Prevention and Treatment of Post-Paralytic Synkinesis: Critical Changes Following Severe Facial Palsy

Author:

Kim JinORCID

Abstract

Facial synkinesis following severe facial palsy has been observed clinically across a wide range of patient groups, from infants to older adults, indicating that it is not limited to any specific demographic. In one of the largest studies on the natural progression of idiopathic peripheral facial nerve palsy, synkinesis was reported in approximately 16% to 55% of patients. The severity of facial synkinesis generally correlates with the severity of the initial facial palsy. Various types of nerve injuries have been categorized based on the extent of damage to the endoneurium, perineurium, and axons.

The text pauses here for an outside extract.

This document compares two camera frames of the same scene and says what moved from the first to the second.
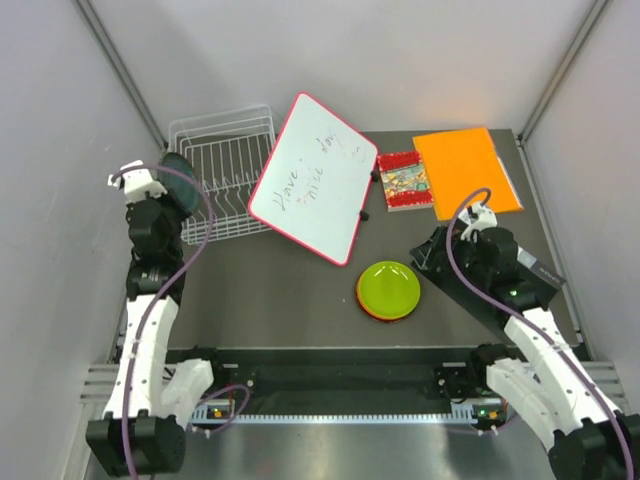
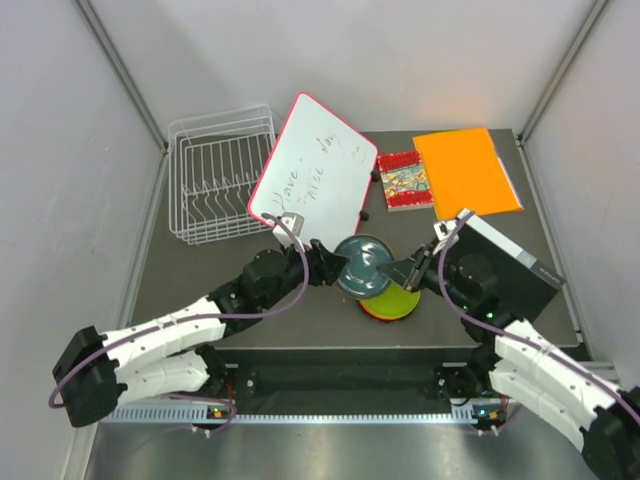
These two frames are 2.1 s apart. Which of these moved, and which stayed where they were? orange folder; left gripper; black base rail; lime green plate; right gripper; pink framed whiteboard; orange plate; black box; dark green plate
Moved: right gripper; dark green plate; left gripper
Stayed: lime green plate; orange folder; orange plate; black box; black base rail; pink framed whiteboard

Aberrant responses and ephaptic transmission following facial nerve injury are responsible for the clinical manifestations of facial synkinesis. It is crucial to minimize facial synkinesis in the early stages and to ablate it in the chronic stages to effectively manage this challenging complication following severe facial palsy. We advocate for physical therapy, including neuromuscular retraining during the acute phase, as a viable option for patients at high risk of developing facial synkinesis after a severe episode of Bell’s palsy. This approach helps prevent excessive movement (hyperkinesis) and enables patients to recognize and manage unwanted co-contractions (synkinesis). Several treatments targeting the facial nerve and muscles are available, including chemo-denervation, selective myectomy, and selective neurectomy. These interventions aim to address aberrant regeneration and peripheral ephaptic transmission.